An exact reproduction of all the entries is the expected answer.

Data in this exercise:
* * * *

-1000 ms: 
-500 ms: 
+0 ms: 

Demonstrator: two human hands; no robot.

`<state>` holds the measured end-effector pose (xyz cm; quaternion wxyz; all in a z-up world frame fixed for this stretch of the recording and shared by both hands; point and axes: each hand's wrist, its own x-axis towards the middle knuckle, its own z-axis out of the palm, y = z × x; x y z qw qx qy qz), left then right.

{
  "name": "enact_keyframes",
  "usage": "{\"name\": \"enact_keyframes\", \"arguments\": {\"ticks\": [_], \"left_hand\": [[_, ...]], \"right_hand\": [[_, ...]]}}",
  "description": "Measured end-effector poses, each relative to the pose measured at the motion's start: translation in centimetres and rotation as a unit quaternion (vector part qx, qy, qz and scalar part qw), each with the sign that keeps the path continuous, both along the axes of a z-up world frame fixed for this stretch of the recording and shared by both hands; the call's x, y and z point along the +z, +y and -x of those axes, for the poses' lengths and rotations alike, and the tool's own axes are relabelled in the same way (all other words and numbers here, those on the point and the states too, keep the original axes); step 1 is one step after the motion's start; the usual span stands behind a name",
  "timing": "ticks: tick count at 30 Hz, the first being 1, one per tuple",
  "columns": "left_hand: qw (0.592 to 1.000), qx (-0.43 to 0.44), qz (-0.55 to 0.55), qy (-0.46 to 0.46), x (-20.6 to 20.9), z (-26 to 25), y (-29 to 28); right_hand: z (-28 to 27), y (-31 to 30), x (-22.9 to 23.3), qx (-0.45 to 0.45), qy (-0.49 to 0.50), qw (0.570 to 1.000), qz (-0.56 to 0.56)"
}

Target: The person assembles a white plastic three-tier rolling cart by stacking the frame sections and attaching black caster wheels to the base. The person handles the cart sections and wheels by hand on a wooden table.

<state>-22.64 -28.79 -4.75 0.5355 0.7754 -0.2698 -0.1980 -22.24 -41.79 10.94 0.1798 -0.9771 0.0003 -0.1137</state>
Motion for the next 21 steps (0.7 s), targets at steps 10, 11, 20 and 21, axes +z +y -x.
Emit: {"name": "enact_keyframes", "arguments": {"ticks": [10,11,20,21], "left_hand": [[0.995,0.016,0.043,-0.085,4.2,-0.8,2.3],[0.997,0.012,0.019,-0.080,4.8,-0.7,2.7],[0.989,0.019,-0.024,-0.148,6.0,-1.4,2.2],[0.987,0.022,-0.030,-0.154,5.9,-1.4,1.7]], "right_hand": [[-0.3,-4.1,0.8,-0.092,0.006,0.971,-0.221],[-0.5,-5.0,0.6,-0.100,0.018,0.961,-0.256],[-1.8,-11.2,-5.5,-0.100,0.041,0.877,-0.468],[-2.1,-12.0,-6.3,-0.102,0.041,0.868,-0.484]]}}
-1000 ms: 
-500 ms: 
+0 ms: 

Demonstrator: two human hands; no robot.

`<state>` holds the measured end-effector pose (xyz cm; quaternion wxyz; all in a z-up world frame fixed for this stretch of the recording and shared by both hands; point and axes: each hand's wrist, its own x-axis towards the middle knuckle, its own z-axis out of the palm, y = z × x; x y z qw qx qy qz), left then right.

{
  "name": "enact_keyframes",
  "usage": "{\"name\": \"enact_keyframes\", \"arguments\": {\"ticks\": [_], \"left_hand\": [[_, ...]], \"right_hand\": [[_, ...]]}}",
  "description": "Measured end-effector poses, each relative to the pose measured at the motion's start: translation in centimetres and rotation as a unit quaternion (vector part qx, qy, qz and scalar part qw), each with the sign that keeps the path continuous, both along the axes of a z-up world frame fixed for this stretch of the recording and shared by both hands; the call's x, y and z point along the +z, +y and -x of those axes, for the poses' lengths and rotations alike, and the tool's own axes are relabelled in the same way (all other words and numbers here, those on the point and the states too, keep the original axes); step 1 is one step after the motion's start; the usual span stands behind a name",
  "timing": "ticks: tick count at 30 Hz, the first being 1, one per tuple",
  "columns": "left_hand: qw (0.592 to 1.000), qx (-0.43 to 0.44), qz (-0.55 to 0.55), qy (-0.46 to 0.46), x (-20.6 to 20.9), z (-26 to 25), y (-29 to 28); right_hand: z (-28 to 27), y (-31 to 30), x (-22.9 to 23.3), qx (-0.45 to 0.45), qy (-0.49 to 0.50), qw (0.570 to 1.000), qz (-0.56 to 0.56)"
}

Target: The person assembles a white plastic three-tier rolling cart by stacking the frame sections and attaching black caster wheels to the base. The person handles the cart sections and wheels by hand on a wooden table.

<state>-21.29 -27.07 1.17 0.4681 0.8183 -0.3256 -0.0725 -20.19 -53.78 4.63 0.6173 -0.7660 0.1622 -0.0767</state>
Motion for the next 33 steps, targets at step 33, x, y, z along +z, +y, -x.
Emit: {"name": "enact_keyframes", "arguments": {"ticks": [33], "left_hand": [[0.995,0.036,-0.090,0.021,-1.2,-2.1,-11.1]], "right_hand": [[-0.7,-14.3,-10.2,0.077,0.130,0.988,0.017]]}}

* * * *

Solution to this task:
-1000 ms: 
-500 ms: 
+0 ms: 

Demonstrator: two human hands; no robot.

`<state>` holds the measured end-effector pose (xyz cm; quaternion wxyz; all in a z-up world frame fixed for this stretch of the recording and shared by both hands; point and axes: each hand's wrist, its own x-axis towards the middle knuckle, its own z-axis out of the palm, y = z × x; x y z qw qx qy qz), left then right.

{
  "name": "enact_keyframes",
  "usage": "{\"name\": \"enact_keyframes\", \"arguments\": {\"ticks\": [_], \"left_hand\": [[_, ...]], \"right_hand\": [[_, ...]]}}",
  "description": "Measured end-effector poses, each relative to the pose measured at the motion's start: translation in centimetres and rotation as a unit quaternion (vector part qx, qy, qz and scalar part qw), each with the sign that keeps the path continuous, both along the axes of a z-up world frame fixed for this stretch of the recording and shared by both hands; the call's x, y and z point along the +z, +y and -x of those axes, for the poses' lengths and rotations alike, and the tool's own axes are relabelled in the same way (all other words and numbers here, those on the point and the states too, keep the original axes); step 1 is one step after the motion's start; the usual span stands behind a name",
  "timing": "ticks: tick count at 30 Hz, the first being 1, one per tuple",
  "columns": "left_hand: qw (0.592 to 1.000), qx (-0.43 to 0.44), qz (-0.55 to 0.55), qy (-0.46 to 0.46), x (-20.6 to 20.9), z (-26 to 25), y (-29 to 28); right_hand: z (-28 to 27), y (-31 to 30), x (-22.9 to 23.3), qx (-0.45 to 0.45), qy (-0.49 to 0.50), qw (0.570 to 1.000), qz (-0.56 to 0.56)"
}

Target: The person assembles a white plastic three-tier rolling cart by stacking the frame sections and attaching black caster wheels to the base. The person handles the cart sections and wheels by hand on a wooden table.

<state>-22.64 -28.79 -4.75 0.5355 0.7754 -0.2698 -0.1980 -22.24 -41.79 10.94 0.1798 -0.9771 0.0003 -0.1137</state>
Motion for the next 21 steps (0.7 s), targets at steps 10, 11, 20 and 21, axes +z +y -x.
Emit: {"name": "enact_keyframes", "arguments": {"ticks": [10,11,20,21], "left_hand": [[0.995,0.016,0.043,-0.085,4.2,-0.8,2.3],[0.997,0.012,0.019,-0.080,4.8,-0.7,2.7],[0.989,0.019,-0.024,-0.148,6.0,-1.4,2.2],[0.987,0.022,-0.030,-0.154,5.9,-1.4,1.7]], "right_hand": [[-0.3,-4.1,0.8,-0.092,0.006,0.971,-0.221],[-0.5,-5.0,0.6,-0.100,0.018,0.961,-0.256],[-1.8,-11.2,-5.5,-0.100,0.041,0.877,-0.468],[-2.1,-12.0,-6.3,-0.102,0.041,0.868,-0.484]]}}
-1000 ms: 
-500 ms: 
+0 ms: 

Demonstrator: two human hands; no robot.

`<state>` holds the measured end-effector pose (xyz cm; quaternion wxyz; all in a z-up world frame fixed for this stretch of the recording and shared by both hands; point and axes: each hand's wrist, its own x-axis towards the middle knuckle, its own z-axis out of the palm, y = z × x; x y z qw qx qy qz), left then right.

{
  "name": "enact_keyframes",
  "usage": "{\"name\": \"enact_keyframes\", \"arguments\": {\"ticks\": [_], \"left_hand\": [[_, ...]], \"right_hand\": [[_, ...]]}}",
  "description": "Measured end-effector poses, each relative to the pose measured at the motion's start: translation in centimetres and rotation as a unit quaternion (vector part qx, qy, qz and scalar part qw), each with the sign that keeps the path continuous, both along the axes of a z-up world frame fixed for this stretch of the recording and shared by both hands; the call's x, y and z point along the +z, +y and -x of those axes, for the poses' lengths and rotations alike, and the tool's own axes are relabelled in the same way (all other words and numbers here, those on the point and the states too, keep the original axes); step 1 is one step after the motion's start; the usual span stands behind a name",
  "timing": "ticks: tick count at 30 Hz, the first being 1, one per tuple",
  "columns": "left_hand: qw (0.592 to 1.000), qx (-0.43 to 0.44), qz (-0.55 to 0.55), qy (-0.46 to 0.46), x (-20.6 to 20.9), z (-26 to 25), y (-29 to 28); right_hand: z (-28 to 27), y (-31 to 30), x (-22.9 to 23.3), qx (-0.45 to 0.45), qy (-0.49 to 0.50), qw (0.570 to 1.000), qz (-0.56 to 0.56)"
}

Target: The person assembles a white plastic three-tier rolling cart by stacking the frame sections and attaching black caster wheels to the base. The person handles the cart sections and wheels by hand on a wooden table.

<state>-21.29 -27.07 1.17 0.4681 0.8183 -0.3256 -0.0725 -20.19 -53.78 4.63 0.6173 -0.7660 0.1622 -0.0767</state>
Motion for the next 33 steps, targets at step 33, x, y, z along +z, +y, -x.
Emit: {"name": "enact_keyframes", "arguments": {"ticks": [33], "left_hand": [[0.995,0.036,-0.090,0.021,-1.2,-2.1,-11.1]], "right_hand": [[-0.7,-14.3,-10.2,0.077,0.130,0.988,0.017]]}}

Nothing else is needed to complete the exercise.